There are two types of FHA 203(k) loans.

The Standard FHA 203(k) and the “Limited” formerly known as a Streamline FHA 203(k).

The Standard 203(k) Mortgage is used for major remodeling, repairs and structural changes with a minimum repair cost of $5,000.  A HUD Consultant is required.  Consultants work to oversee the process and assist with communication between the lender, the borrower (us) and the general contractor.

The Limited FHA 203(k) may be used for cosmetic improvements, appliances and minor remodeling. The total rehabilitation cost must not exceed $35,000 and there is no minimum rehabilitation cost.  Generally, no consultants are required for this type.

How is it like a regular mortgage?

A FHA 203(k) Loan still requires credit approval and proof of reliable income, similar to any other regular home loan, and like most loans, you’ll need money down, but the requirement is fairly low.  At the time we contracted for Jennifer, her down payment requirement was 3.5% of the final loan amount (sales price of home + cost of renovation).

However, there are some restrictions that are different.

  • With the Standard FHA 203(k), you must use a validated general contractor to manage the improvements and renovations. However, the buyer gets to select his/her own general contractor to use.
  • If you use the standard 3.5% down payment, you will carry Private Mortgage Insurance for the life of the loan, regardless of the loan to value ratio.  You could choose to refinance out of PMI in the future, but generally there are refinance costs associated with that. If you put 10% down payment, then the  PMI can be removed in 11 years.
  • There is a set cost for the HUD consultant. However, all renovation costs are rolled into the loan since they are part of the “cost of renovation”.
  • You are required to do the work outlined in the scope of work that the appraisal was based on.  In other words, you need to be 100% confident that you want to do everything you get the funding to do unless something unforeseen causes a change.
  • You are required to fund a contingency budget above and beyond the scope of work.  If you don’t use it, it gets credited back to the principal balance of the loan.  This shortens the life of your loan, but doesn’t affect the payment.
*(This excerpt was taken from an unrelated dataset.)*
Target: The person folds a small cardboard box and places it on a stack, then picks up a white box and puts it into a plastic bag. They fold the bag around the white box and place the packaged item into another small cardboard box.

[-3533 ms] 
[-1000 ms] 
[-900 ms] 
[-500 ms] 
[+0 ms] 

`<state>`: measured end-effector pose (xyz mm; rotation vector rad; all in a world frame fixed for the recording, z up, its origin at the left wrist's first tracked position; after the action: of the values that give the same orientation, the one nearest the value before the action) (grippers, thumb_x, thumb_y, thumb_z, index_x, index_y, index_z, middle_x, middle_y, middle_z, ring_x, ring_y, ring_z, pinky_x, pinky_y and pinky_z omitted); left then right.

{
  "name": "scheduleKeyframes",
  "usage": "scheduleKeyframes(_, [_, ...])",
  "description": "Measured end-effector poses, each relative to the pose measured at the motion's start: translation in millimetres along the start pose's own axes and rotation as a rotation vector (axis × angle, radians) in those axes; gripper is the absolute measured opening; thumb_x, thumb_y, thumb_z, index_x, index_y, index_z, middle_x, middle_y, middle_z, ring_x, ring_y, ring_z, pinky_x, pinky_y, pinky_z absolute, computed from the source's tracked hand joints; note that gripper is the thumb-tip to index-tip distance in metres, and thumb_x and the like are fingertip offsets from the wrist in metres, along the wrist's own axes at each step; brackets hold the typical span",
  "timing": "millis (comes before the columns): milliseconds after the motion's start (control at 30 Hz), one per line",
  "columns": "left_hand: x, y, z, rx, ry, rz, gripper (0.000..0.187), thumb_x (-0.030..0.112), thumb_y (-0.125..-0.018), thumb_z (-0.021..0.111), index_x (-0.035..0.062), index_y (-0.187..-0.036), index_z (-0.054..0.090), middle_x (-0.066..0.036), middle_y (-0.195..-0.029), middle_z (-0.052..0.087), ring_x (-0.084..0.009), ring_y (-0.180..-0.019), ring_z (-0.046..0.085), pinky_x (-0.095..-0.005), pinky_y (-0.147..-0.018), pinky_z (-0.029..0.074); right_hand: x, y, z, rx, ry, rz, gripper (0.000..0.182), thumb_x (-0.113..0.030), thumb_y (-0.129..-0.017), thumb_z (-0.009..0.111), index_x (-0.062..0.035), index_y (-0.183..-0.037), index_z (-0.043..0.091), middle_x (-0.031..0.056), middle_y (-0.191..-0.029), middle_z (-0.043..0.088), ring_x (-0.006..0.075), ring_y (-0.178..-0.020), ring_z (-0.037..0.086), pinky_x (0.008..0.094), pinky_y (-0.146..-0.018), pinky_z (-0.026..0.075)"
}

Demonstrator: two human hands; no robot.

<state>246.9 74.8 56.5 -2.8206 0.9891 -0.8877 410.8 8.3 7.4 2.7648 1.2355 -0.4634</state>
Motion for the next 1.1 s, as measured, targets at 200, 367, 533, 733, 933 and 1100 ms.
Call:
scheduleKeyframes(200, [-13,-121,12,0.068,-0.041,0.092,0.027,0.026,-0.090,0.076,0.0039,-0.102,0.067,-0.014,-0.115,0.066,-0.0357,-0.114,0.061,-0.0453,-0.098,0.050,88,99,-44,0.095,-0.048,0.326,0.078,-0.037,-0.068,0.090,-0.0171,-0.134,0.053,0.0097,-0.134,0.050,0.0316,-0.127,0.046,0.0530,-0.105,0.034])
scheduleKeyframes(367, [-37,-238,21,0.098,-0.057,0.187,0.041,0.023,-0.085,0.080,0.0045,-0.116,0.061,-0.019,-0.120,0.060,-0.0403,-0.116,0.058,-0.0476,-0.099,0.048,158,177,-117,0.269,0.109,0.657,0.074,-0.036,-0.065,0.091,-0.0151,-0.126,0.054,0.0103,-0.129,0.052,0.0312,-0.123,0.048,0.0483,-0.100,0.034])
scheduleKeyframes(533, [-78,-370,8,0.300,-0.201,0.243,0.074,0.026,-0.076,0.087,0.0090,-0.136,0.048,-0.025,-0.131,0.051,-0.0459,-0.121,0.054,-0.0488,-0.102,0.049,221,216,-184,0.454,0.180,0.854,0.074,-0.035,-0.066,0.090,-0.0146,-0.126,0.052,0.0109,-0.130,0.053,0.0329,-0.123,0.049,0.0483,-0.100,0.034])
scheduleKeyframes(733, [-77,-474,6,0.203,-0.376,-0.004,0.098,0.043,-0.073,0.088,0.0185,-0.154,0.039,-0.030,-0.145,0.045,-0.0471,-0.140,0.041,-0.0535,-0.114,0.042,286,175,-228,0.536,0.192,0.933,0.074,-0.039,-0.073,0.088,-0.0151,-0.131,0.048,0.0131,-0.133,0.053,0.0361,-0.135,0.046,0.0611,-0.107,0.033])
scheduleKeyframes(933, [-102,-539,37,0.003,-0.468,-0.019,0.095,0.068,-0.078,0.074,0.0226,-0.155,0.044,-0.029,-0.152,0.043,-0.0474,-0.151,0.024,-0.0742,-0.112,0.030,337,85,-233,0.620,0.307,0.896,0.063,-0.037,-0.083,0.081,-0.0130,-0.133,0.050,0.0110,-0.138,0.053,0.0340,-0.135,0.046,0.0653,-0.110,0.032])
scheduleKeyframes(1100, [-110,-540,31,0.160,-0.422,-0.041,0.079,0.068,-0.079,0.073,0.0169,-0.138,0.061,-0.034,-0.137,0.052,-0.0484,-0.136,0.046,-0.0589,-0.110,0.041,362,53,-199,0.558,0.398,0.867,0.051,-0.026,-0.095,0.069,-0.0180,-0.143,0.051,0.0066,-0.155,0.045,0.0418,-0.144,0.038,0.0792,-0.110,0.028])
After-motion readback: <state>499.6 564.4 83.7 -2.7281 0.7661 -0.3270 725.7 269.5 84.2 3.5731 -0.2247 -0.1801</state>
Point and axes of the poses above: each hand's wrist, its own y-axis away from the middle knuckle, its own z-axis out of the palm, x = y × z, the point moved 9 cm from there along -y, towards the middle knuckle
You can learn more about it on the HUD website.

Her Story

For Jennifer, we secured a Standard 203K home loan.  She purchased the home as-is for $76,000 and expected to invest more than $144,000 to fix her up.  HomeBridge Financial required a 15% contingency (since the utilities were not active), bringing the total to about $240,000.  (The final number was adjusted for closing costs and our down payment, but you get the drift.)  Hopefully, she’ll be able to avoid using the whole contingency since she and her contractor are not expecting much in the way of surprises with the house already being gutted to the studs.

The appraisal came in at $251,600, so away she went with instant equity.